*About this task*: Your reply should be only the number of lines in the material below that include the word "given".

*Information supplied*:
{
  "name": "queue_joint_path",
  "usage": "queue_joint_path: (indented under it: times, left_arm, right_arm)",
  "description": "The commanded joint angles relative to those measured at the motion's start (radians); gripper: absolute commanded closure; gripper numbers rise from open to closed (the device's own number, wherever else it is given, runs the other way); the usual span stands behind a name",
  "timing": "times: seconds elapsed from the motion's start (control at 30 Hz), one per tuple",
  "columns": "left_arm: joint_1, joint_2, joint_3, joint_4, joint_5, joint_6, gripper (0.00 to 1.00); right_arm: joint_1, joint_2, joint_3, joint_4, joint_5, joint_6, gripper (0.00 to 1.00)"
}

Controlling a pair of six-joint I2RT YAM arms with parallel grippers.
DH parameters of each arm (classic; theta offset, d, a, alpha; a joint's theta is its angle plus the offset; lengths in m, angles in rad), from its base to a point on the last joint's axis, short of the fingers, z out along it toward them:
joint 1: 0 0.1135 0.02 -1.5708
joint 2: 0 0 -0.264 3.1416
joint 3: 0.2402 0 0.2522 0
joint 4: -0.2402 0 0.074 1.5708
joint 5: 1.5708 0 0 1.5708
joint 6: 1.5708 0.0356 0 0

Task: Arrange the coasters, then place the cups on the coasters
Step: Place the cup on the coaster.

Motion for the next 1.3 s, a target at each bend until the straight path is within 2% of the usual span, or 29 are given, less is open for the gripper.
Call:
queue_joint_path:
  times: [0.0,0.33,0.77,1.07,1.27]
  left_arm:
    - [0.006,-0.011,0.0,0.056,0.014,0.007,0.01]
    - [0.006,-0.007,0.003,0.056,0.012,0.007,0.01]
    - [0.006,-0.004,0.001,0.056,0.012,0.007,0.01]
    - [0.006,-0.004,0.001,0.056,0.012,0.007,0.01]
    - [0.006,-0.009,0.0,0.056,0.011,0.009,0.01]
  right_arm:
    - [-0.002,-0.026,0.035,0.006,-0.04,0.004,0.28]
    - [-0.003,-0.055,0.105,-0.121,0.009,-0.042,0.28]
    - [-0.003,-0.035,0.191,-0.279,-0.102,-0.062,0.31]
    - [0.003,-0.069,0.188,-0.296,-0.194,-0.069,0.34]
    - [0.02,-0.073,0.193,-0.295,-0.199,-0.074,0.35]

*Response*: 2